There are situations when you may want this number higher. For example, a ConsumeKafkaRecord which can pull a batch of records (say 50) just in one execution. In this case, it is not required to continuously run this processor.

Controller Threads
Default: 5 (Event), 10 (Timer)
Ensure there are enough threads for configured concurrency levels (threads) across all processors and process groups. The Nifi instance should have access to enough CPU cores for the threads allocated.

General Settings
Default: 30s
A Flow file if not processed successfully due to a certain reason can be penalized. When penalized, the Flow file does not appear in the downstream queue for the penalized time period. 30s
could be on the higher side if you would like the Flow file to be retried sooner. Also note that all failures may not be penalized and it is coded in the Processor’s logic.

Yield Duration
Default: 1s
When a processor could not successfully process a Flow file, the processor would like to temporarily stop working or yield. The value could be lower if one knows the underlying situation can resolve quicker.
A typical example why this feature exists: Setup where InvokeHTTP Processor that posts messages to an API server by taking messages from Kafka (messaging broker) topic. The API server contacted by InvokeHTTP processor is temporarily unavailable or overloaded, so the processor should backoff for fixed interval and try again.

Backpressure Settings
It is important fine tune backpressure settings so not to overload RAM required by Nifi to keep Flow files that are currently under processing or in the flow.

Above is an example where messages in Kafka topic are picked up by InvokeHTTP processor to call an API endpoint. Find below the configuration dialog for Connection (queue) for relationship, success

- Default backpressure objects: 10000
> number of Flow files that can be held in the queue.
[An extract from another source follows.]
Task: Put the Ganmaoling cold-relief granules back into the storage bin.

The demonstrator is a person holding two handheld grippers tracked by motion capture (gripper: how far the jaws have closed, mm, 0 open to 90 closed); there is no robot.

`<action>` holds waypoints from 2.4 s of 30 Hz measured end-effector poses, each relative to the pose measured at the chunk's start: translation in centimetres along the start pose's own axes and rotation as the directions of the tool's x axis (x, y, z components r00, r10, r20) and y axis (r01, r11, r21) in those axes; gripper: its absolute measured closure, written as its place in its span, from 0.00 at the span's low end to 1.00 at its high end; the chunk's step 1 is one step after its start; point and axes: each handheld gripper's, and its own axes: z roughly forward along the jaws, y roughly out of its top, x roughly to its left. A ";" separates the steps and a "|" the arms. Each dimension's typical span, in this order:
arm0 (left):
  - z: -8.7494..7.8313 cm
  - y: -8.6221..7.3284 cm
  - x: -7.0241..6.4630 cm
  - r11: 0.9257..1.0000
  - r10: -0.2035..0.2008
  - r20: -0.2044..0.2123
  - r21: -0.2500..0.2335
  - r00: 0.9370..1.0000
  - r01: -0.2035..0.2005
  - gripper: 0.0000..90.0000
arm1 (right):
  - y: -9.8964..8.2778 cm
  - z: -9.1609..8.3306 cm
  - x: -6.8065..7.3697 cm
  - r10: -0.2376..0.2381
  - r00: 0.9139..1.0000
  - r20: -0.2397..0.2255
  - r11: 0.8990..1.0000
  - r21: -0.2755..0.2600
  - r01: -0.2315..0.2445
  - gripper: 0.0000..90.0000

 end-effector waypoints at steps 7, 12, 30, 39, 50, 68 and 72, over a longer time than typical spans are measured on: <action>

When the Flow files count ≥ backpressure object count, the upstream processor would not be run
- Default size threshold: 1GB
> size of all objects or Flow files that are held in the queue
But these defaults are sometimes higher. For example, when ConsumeKafka like processor can pull messages too quickly into the queue and the InvokeHTTP (the downstream processor) is slow to process. This results in unwanted use of RAM to keep the Flowfiles in queue where the messages could have been brought later from the Kafka topic.
Start with small threshold numbers but ensure there is enough work / load for downstream processor such as InvokeHTTP and is not waiting. One way to notice that, is by observing the thread count that shows up on the processor title bar. If no or less thread count that configured shows up, then the downstream processor is waiting for work.